You have a point, John Smith, though Jim did not.

How will we measure reliability of expendable stages? At a high level, exactly as we do today. What will change is the tracking of 'lifetime' data for boosters, which boosters are active, which are retired, and the variations between them (block-5, etc.).

Imagine the stats that will result: 'median missions flown for active block-X boosters in the fleet'.

If any first stage failure occurs, expect a lot of attention will be paid, right or wrong, to the stats of that particular booster.
Indeed. I expect special attention to wheather the boosters have had regular servicing (which Musk said can give them a 100+ launches) or minimal necessary, in which case Musk thought maybe 10 would be OK.

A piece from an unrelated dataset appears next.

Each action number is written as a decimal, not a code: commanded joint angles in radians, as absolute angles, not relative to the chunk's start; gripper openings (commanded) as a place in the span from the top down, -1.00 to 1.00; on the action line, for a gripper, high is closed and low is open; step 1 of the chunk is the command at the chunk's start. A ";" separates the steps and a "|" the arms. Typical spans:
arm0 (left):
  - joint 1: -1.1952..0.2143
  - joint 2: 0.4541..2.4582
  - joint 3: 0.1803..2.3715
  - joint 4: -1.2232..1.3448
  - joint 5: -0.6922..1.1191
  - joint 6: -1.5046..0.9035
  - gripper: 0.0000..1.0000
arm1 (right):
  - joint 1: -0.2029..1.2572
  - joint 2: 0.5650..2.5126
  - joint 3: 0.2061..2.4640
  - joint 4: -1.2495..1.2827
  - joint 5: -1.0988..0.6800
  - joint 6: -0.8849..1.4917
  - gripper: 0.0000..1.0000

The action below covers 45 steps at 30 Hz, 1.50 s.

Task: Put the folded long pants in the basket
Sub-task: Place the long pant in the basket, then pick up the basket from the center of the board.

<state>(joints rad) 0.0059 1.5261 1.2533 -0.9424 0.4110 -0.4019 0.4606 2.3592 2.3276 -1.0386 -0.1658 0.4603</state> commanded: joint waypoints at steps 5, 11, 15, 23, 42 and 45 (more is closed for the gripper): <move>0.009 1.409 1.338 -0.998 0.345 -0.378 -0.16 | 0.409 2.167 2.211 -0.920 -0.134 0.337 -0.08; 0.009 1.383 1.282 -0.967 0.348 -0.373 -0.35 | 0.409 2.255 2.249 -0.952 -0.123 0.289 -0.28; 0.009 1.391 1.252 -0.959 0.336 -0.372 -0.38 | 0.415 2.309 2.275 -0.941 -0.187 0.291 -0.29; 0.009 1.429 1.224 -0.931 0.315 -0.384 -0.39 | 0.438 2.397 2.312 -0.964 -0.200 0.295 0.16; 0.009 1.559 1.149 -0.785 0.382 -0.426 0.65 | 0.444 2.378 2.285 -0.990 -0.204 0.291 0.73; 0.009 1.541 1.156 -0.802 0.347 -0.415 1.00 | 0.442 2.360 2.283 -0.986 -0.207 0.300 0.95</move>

Obviously a booster with minimal servicing will be cheaper for SX but with statistical variation in things like TPS thickness and quality I'd suggest anyone after say the 8th would start to be pushing the edges of probable failure.
We didn't find this difficult for STS, which was also a mixture of expendable and reflown components.
With a modern ERP system I wouldn't expect collecting and tracking the data will be any problem. I strongly doubt SX has the 100+ individual data bases (some still manual) that Boeing found when it studied Shuttle servicing in the mid 80's

It's the idea of a "full service history" coming to TSTO VTO rockets. I think some who are used to expendables will find it a bit odd, although I'm sure they will get used to it.
How do you know that the "10 flights" doesn't already include your consideration?

So that the actual number is maybe 15, and only flying 10 takes care of statistical variations with sufficient confidence?


« Last Edit: 04/08/2017 04:01 pm by meekGee »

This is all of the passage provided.